── Information shown

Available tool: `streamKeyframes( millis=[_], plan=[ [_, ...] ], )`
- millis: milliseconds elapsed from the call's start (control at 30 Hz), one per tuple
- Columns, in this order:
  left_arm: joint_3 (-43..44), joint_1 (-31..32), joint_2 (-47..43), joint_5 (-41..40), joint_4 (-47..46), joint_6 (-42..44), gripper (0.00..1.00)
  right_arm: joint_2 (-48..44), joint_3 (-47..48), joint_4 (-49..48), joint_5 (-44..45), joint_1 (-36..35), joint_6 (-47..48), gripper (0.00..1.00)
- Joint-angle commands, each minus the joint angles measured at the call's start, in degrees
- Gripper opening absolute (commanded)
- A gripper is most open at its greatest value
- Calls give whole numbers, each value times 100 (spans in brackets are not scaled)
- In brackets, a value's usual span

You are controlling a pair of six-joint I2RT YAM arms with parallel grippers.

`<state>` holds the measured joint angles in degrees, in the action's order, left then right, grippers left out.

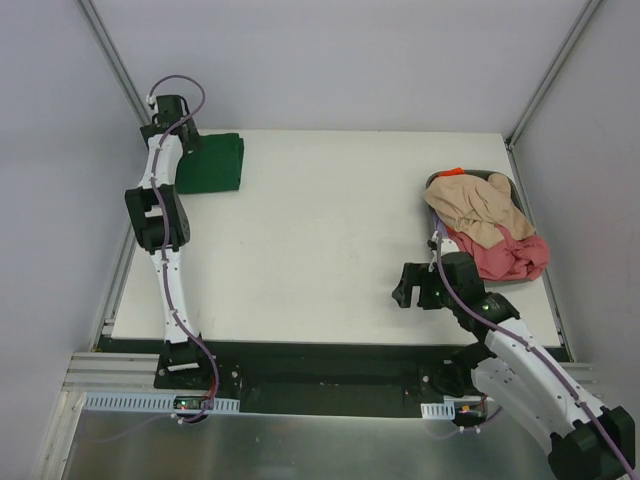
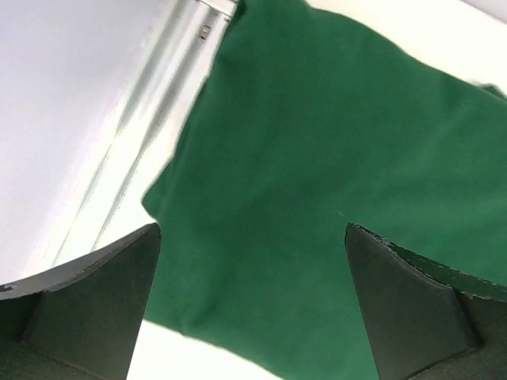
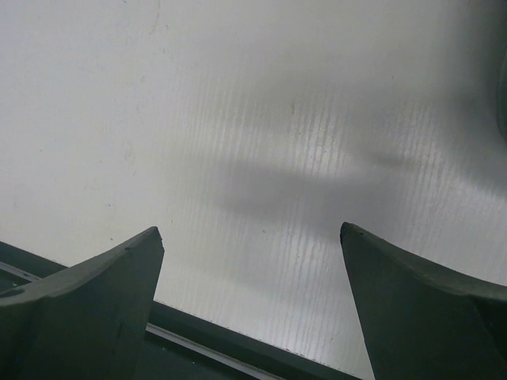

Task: Fold and stack the t-shirts
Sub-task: Put the neatly folded tshirt into the corner of the board with the left arm

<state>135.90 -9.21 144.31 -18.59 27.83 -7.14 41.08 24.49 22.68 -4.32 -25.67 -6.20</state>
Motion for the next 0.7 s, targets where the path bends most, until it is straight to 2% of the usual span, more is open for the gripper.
streamKeyframes(
  millis=[0, 133, 200, 300, 367, 500, 567, 667],
  plan=[
    [-440, 182, -1439, 1057, -156, -771, 99, -293, 38, 132, -70, 27, -57, 96],
    [-1010, 647, -2335, 1296, -164, -904, 99, -329, 170, 263, 220, 36, 101, 96],
    [-1572, 938, -3036, 1087, -164, -956, 99, -311, 196, 229, 343, 44, 92, 96],
    [-3187, 1912, -4223, 515, -453, -1035, 99, -259, 179, -148, 143, 45, 118, 96],
    [-4443, 2317, -5198, 767, -961, -1193, 99, -206, 144, -386, 63, 45, 110, 96],
    [-7123, 2923, -6860, 788, -2314, -2332, 99, -197, 12, -571, -60, 45, 84, 96],
    [-7847, 3283, -7354, 760, -2668, -2468, 99, -223, -111, -764, -340, 62, 83, 96],
    [-8734, 3978, -7986, 234, -2572, -2713, 99, -232, -173, -835, -404, 62, 75, 96]
  ],
)
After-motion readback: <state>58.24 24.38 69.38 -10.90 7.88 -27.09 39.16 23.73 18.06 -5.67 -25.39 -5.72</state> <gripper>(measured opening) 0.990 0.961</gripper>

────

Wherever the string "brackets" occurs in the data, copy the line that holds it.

- Calls give whole numbers, each value times 100 (spans in brackets are not scaled)
- In brackets, a value's usual span

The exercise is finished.